The fury of a speeder scorned

Some speed limit signs land in the graveyard after speeders' anticsImage: picture-alliance/ dpa

Police have not given up hope of catching the sign-destroyers who will face heavy fines once caught -- just like the one handed down to a 75-year-old pensioner convicted recently by a court in the city of Goslar.

Despite a previous conviction for firing bullets at a radar speed trap in Fulda, the elderly man hurled stones at a pole-mounted camera after it had snapped a picture of him while speeding. Unfortunately for him, the outburst was recorded on film, too.

Meanwhile, an unknown driver destroyed a speed camera in the Harz region by dousing it with petrol and setting it alight.

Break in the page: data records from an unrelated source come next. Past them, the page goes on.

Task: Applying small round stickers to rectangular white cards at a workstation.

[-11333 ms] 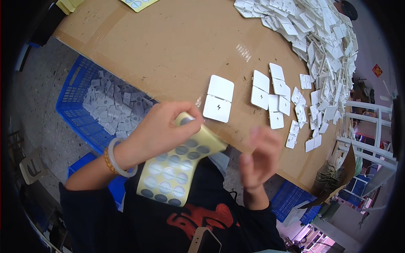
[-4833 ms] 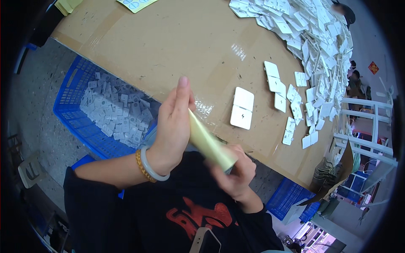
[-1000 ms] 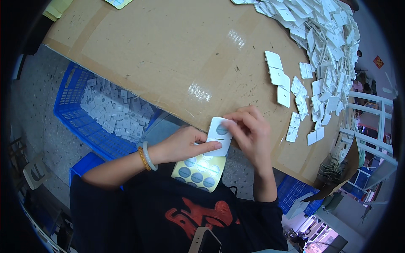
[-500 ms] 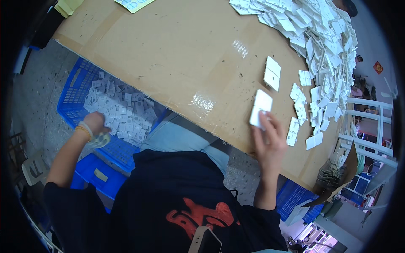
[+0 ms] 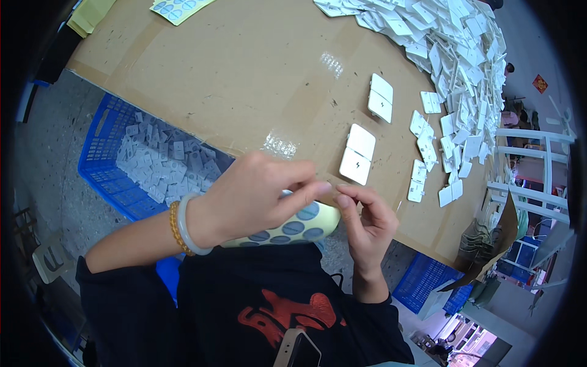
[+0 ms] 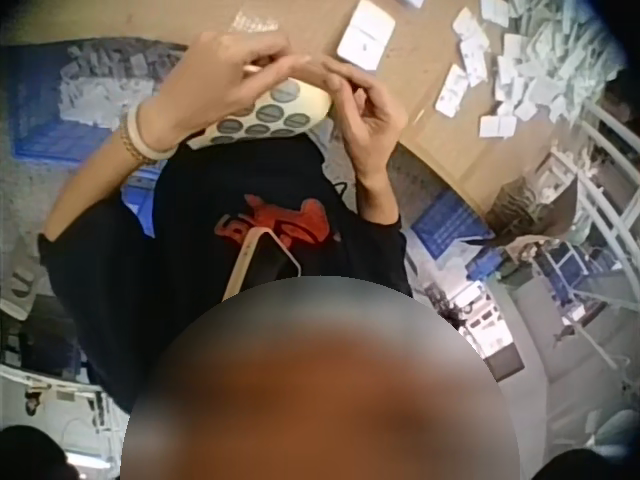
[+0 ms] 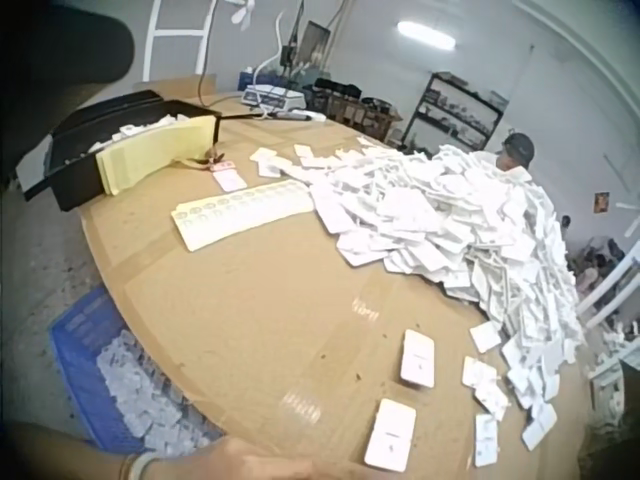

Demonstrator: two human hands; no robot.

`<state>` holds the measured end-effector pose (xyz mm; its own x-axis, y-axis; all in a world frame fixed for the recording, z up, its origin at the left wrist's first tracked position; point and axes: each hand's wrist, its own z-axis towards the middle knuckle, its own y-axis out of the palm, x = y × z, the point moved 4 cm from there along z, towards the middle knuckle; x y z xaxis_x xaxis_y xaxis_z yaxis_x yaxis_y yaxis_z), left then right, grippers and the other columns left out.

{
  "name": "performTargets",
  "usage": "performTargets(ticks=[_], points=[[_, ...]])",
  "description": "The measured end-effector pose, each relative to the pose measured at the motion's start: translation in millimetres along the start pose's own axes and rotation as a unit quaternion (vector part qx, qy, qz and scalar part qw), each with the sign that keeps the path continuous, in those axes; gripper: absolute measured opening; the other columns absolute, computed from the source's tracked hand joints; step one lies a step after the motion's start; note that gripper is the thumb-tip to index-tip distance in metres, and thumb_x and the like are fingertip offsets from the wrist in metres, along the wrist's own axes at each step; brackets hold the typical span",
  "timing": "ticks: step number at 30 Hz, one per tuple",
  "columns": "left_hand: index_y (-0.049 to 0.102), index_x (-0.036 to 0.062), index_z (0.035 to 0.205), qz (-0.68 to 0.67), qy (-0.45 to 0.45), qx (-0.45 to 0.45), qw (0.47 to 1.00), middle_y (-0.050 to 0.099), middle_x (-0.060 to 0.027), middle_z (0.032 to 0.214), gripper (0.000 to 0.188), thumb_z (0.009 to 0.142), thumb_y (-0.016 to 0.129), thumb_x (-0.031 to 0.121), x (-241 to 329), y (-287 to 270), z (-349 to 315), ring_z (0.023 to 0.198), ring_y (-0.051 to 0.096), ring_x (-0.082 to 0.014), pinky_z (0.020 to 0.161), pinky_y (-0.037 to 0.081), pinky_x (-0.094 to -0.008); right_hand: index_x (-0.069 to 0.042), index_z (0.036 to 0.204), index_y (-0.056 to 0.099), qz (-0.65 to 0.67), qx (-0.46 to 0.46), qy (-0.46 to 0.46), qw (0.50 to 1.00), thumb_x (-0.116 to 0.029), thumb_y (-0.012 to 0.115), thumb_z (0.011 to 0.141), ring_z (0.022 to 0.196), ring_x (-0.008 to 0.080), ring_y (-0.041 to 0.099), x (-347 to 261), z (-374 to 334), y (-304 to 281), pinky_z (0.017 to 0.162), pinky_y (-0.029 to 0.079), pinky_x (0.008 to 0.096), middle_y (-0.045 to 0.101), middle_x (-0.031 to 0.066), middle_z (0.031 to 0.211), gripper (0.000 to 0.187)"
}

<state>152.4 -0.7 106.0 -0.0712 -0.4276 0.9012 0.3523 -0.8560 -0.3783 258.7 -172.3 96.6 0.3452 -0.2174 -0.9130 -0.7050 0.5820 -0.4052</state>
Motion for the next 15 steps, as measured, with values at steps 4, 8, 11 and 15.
performTargets(ticks=[4, 8, 11, 15], points=[[0.064, 0.0027, 0.076, 0.031, -0.017, 0.02, 0.999, 0.063, -0.0109, 0.062, 0.022, 0.091, 0.07, 0.017, -9, 6, 0, 0.053, 0.065, -0.0219, 0.049, 0.047, -0.029, 0.006, 0.106, 0.066, -0.01, -0.032, -0.052, 0.998, 0.004, 0.068, 0.089, 0.095, 0.0147, 0.062, -8, 5, 10, 0.085, 0.048, 0.0258, 0.067, 0.0101, 0.104, 0.018], [0.069, -0.001, 0.086, -0.089, -0.059, 0.006, 0.994, 0.071, -0.0062, 0.074, 0.015, 0.093, 0.067, 0.012, -12, 11, 2, 0.064, 0.067, -0.0111, 0.054, 0.05, -0.0239, 0.006, 0.107, 0.066, 0.072, -0.014, 0.019, 0.997, 0.004, 0.071, 0.087, 0.095, 0.0143, 0.063, 7, 0, 10, 0.084, 0.049, 0.0256, 0.068, 0.011, 0.105, 0.022], [0.071, -0.0031, 0.097, -0.221, -0.137, -0.015, 0.966, 0.073, -0.0044, 0.083, 0.014, 0.096, 0.064, 0.009, -24, 22, 0, 0.073, 0.066, -0.0061, 0.06, 0.052, -0.0218, 0.0, 0.099, 0.072, -0.01, 0.053, -0.021, 0.998, 0.0, 0.077, 0.08, 0.084, 0.0185, 0.066, 12, 6, 2, 0.073, 0.05, 0.0273, 0.071, 0.0091, 0.092, 0.019], [0.071, -0.0034, 0.108, -0.191, -0.187, -0.041, 0.963, 0.074, -0.0059, 0.086, 0.018, 0.096, 0.063, 0.008, -28, 29, -2, 0.076, 0.065, -0.0051, 0.065, 0.054, -0.0207, -0.005, 0.097, 0.074, -0.217, 0.122, -0.183, 0.951, -0.001, 0.079, 0.075, 0.09, 0.0201, 0.063, -3, 14, -1, 0.078, 0.044, 0.0318, 0.068, 0.0046, 0.091, 0.022]])
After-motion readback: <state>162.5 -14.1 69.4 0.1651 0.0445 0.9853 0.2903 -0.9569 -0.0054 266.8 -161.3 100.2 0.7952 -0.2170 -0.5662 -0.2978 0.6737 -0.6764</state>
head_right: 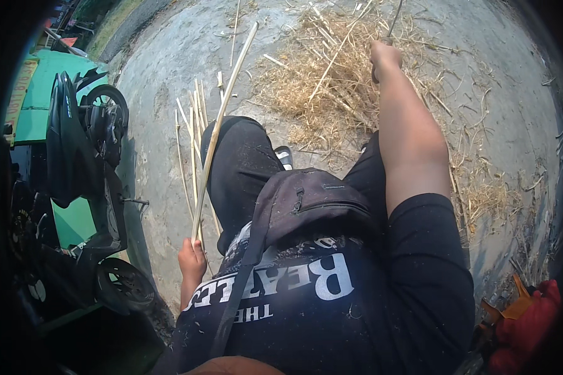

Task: The person strips the outer layer from bamboo canes using a blade, holding a bundle of canes and drawing the blade down a single cane at a time.

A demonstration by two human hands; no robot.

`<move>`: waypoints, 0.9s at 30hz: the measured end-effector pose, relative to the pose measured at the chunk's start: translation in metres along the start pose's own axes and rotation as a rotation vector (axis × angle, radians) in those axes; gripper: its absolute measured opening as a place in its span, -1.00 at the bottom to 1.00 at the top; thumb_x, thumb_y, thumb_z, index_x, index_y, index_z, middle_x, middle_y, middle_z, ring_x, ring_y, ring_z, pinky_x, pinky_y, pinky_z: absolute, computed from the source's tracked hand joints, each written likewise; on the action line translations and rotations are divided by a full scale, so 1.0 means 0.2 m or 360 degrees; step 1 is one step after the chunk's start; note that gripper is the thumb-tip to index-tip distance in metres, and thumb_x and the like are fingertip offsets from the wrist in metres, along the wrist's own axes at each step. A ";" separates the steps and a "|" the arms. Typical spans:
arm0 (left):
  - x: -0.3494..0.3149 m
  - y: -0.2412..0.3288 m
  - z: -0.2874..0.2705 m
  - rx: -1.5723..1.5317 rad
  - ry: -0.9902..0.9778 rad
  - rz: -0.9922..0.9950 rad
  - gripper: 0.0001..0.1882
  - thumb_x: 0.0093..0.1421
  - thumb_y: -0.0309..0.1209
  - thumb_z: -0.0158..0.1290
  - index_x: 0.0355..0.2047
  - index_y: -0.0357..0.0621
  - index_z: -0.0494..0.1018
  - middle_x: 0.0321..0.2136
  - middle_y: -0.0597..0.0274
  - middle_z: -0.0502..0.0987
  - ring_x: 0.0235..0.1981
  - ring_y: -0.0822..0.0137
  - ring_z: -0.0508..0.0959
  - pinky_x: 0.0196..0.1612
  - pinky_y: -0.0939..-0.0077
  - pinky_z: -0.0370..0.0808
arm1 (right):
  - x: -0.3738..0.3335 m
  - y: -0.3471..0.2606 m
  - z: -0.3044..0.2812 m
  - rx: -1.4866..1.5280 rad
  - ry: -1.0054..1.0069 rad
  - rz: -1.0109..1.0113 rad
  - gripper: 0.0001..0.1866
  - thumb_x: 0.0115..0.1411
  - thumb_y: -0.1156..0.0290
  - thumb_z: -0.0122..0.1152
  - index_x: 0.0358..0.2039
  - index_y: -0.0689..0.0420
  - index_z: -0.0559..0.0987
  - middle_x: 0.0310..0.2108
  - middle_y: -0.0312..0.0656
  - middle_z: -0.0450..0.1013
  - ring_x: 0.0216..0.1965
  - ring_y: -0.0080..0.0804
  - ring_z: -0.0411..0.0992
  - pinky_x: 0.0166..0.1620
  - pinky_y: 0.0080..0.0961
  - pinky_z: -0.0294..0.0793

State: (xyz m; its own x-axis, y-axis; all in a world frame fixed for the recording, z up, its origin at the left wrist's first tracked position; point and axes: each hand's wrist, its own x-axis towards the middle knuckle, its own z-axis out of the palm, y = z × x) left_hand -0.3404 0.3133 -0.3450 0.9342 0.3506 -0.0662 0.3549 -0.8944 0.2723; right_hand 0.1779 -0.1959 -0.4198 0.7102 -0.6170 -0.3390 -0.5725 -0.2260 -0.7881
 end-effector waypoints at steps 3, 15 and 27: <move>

The culprits behind these acts of highway vandalism are still at large, such as is the man in Göttingen whose method of avoiding a speeding prosecution was exceptionally thorough. He dismantled an entire surveillance camera system installed at a traffic light and took the device worth 20,000 euros ($27,000) away with him.

A 22-year-old man from the Peine area had to wave goodbye to his driving license and was fined heavily after repeatedly hurtling past a speed camera while making an obscene gesture with his middle finger. The motorist had taped over the car's registration plate in a bid to escape identification and it was only after he was involved in an accident that police managed to track him down.

Following the DNA trail

Speeding motorists can get rudeImage: BilderBox

A speed trap installation on the A 44 highway near Kassel also became a hate object for a number of motorists. The first device was stolen by traffic rowdies, while a 19-year-old took an axe to its replacement. Police found the perpetrator by matching the DNA of blood traces left at the scene of the crime.

Many drivers do not actually view the cameras as a deterrent to speeding but as a way for local authorities to stuff their pockets.

Indeed, fining motorists for driving too fast is a lucrative source of income. In the German state of Hesse, for example it brings in more than a million euros ($1.3 million) a year.

The speed traps also pay for themselves quickly. One camera near the small town of Hildesheim registered more than 5,000 speeding motorists during its first two months on the job -- triggering an income of 45,000 euros in fines.